Two key elements of a true social reform movement are a commitment to nonviolence under all circumstances and a willingness to endure anger and persecution in communicating an unpopular message, said Cunningham.
“The Rev. Dr. Martin Luther King Jr. provides a model for anyone aspiring to be a true social reformer,” said Cunningham. “He was committed to nonviolence, even while being subjected to the anger and hatred of those who felt black people did not deserve equal rights under the law.”
“Dr. King understood that it is naive to think that social reform can occur without the idea that the reformers themselves will be reviled,” said Cunningham. “We have to realize that the need to be liked or accepted is incompatible with the pro-life movement.”
Cunningham said he is not immune to the anger and taunts that his work with the Reproductive “Choice” Campaign evokes. He places a higher priority, however, on saving the lives of unborn children than on his personal sense of comfort.
“We all know that proclaiming a difficult truth is no way to win a popularity contest, but if we are ever going to change the minds and hearts of the American people on the issue of abortion, we have to be willing to show the world what ‘choice’ does to unborn children,” he continued.
Cunningham, a former member of the Pennsylvania House of Representatives, served with the U.S. Department of Justice under the Reagan Administration and as a special assistant U.S. attorney for Los Angeles.
He spent the last 11 years of his 31-year military career assigned to the Pentagon as a reserve intelligence officer, largely involved in strategic planning.
Cunningham's wife Lois is a public health nurse who, in Los Angeles, founded and directed one of the nation's first crisis pregnancy medical clinics.
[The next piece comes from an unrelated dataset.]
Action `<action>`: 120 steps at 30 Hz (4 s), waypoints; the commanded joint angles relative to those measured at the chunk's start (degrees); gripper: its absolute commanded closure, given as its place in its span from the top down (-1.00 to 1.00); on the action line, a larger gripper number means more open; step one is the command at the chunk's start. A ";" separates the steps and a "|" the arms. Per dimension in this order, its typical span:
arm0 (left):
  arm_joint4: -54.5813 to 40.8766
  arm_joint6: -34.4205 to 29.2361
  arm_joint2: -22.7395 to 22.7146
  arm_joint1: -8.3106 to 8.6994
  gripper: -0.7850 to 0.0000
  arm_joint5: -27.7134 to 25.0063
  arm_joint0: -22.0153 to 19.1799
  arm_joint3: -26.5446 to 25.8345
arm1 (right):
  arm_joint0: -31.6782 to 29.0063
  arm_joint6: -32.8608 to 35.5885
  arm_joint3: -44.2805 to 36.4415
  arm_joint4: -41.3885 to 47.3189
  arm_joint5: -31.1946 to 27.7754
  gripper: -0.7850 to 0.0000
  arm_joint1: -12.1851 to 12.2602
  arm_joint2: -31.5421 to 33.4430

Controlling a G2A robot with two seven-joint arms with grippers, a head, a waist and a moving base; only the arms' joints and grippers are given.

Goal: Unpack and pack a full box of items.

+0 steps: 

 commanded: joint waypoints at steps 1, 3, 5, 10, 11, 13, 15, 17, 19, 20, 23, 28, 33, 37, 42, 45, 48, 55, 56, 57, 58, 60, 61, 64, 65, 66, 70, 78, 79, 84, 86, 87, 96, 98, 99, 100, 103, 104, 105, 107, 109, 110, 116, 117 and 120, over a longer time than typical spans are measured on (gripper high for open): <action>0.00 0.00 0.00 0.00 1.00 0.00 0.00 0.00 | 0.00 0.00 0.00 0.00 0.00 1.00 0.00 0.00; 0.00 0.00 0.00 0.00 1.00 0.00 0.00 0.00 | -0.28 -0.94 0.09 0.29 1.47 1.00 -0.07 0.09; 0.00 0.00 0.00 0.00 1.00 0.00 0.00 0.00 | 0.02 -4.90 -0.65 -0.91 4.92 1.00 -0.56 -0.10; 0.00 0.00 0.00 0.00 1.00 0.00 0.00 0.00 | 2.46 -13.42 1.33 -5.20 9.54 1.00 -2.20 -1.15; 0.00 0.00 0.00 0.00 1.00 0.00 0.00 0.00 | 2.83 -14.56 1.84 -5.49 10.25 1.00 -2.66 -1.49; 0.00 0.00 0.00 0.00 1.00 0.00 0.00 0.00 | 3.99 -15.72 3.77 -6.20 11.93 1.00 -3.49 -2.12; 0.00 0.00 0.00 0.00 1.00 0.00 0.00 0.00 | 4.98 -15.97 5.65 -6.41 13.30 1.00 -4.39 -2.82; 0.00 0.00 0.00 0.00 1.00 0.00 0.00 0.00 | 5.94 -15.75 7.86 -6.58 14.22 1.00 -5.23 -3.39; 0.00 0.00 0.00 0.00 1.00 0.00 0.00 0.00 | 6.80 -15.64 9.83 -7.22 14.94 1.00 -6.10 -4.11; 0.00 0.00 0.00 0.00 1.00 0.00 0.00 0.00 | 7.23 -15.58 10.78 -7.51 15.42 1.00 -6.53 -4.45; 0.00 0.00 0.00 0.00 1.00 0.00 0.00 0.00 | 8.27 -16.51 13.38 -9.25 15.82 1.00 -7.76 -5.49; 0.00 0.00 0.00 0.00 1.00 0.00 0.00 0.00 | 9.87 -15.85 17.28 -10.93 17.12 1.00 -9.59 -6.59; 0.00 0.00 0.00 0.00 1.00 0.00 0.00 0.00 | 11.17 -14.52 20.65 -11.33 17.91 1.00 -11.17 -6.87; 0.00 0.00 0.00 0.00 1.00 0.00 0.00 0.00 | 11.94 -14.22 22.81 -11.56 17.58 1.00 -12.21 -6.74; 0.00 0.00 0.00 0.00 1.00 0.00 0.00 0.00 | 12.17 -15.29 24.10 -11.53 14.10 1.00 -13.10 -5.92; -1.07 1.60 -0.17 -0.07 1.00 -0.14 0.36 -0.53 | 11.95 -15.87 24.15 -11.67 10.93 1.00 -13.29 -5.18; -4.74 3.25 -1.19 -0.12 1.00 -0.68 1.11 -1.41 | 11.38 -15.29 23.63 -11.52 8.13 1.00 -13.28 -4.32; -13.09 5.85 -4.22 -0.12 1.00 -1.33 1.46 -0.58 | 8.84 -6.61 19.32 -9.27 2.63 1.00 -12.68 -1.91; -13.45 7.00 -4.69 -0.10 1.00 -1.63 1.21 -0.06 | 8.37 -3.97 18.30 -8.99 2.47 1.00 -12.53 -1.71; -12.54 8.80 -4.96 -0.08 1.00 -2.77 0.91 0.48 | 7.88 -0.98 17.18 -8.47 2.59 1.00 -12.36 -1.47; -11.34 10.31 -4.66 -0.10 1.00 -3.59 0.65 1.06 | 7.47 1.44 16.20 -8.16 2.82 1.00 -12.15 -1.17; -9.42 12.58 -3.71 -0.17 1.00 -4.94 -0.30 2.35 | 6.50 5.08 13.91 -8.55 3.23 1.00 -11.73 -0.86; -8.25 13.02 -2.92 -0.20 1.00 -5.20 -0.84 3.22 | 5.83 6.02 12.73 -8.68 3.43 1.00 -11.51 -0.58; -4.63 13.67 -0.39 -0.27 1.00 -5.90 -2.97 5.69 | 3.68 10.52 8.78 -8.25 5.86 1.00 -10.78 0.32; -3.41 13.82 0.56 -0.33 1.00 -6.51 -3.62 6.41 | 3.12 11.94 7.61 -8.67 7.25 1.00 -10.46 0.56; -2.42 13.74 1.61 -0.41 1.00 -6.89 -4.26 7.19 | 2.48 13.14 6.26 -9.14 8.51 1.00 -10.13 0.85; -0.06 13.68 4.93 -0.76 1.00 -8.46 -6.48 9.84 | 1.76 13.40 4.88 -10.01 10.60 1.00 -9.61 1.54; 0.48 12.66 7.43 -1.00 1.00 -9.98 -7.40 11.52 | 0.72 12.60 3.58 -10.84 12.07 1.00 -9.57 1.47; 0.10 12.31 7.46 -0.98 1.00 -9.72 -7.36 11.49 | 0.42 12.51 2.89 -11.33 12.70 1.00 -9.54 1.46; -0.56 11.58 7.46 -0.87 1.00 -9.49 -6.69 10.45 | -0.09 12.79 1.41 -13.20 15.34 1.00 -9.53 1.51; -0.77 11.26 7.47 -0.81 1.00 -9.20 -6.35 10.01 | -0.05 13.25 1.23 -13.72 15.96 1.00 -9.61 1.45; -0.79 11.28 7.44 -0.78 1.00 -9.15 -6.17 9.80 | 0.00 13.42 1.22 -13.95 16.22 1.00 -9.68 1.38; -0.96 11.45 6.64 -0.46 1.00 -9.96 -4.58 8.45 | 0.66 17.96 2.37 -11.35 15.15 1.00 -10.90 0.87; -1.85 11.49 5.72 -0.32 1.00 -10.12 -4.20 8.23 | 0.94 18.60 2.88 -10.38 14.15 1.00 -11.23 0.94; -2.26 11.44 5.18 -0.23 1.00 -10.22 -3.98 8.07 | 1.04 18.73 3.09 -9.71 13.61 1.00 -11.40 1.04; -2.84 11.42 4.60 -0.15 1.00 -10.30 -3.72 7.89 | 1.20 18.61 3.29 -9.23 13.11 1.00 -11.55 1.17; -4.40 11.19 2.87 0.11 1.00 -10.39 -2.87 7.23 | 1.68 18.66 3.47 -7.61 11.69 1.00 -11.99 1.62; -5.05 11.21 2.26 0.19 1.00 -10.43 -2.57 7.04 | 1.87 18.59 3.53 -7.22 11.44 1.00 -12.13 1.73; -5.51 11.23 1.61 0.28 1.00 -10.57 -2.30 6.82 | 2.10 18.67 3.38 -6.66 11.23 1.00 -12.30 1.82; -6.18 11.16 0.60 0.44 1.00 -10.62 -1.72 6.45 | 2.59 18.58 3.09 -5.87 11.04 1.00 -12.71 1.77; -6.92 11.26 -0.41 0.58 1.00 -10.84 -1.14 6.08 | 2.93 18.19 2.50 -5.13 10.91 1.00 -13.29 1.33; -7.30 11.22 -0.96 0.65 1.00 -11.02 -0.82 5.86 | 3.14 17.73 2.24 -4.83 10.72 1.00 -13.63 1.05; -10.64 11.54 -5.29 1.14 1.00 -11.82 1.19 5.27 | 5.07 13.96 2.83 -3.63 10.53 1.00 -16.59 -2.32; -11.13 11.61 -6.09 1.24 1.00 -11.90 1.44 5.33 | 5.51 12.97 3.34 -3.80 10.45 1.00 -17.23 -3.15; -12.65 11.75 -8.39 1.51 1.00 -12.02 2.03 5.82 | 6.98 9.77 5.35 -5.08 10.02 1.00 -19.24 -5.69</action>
After serving there for more than seven years, she started a second clinic in Hollywood. Both facilities are still thriving.
Lois now helps crisis pregnancy centers around the country transition from a counseling model to a medical model. She has also been active in post-abortion counseling.
“It should be noted that we believe it is important to protect children from exposure to disturbing photos, whether those photos depict aborted babies or any other shocking subject,” explained Cunningham. “That is why we base the trucks in a location that is industrial in its zoning and go out of our way to avoid residential neighborhoods and schools,” he added.
Licia Nicassio, director of the Respect Life Office of the Archdiocese of Los Angeles would agree that children should not see these photos. She goes further, though.
“I have never believed we should show gory pictures,” she said.
Nicassio stressed that she was not speaking officially for the archdiocese, but giving her own view of Cunningham's graphic images. She said she had not seen the trucks yet, but that such pictures appeal too much to emotions and not enough to reason.
“There are all kinds of consequences that can come from showing these pictures to anybody and everybody. Assaulting our sensibilities clouds the issue. Nothing is really gained by that,” she said.
Indeed, Cunningham's campaign highlights the fact that pro-life leaders take different approaches to the use of graphic images.
“The proof that America really is against abortion is that you do not see it on television,” says Chris Straub of the Culture of Life Foundation in Washington, D.C. “We are naturally repulsed by the violent death of a fellow human being, so the reality of abortion is intentionally hidden from public view,” he added.
“Seeing these images is upsetting because they tell the truth about what is happening to our fellow human beings,” continued Straub. “Our response should not be anger, but a renewed commitment to reaching out in love to women in crisis pregnancies and those suffering the emotional aftermath of having an abortion.”
Peter Droege writes from Denver. Register staff contributed to this article.